- _What to work on_
Answer with one number only: how many lines in this material contain the word "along"?

────────────────

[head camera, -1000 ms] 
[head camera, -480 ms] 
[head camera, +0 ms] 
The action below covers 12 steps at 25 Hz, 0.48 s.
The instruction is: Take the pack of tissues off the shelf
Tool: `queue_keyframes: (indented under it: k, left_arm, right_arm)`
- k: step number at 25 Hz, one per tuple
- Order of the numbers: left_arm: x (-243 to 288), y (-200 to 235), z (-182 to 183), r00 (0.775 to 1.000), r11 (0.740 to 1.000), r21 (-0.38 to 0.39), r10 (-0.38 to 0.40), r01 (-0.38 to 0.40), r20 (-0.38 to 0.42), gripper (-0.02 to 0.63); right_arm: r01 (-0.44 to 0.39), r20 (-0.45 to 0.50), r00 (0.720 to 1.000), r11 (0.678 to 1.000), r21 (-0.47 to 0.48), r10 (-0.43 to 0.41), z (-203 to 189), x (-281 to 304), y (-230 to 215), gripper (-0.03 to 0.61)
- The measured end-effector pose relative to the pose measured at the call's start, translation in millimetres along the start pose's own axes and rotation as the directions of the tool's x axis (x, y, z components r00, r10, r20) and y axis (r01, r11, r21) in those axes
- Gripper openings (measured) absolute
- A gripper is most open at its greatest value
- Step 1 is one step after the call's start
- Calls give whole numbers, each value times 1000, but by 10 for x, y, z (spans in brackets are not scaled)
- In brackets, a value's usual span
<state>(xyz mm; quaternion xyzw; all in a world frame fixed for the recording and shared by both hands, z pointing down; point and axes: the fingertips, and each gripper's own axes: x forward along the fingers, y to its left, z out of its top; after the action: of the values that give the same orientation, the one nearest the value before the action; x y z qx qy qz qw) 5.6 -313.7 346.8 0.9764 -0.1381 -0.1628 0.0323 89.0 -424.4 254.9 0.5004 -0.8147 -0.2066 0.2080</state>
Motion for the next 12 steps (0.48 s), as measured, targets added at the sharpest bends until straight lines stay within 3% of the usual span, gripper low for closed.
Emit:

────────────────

- _Task result_
2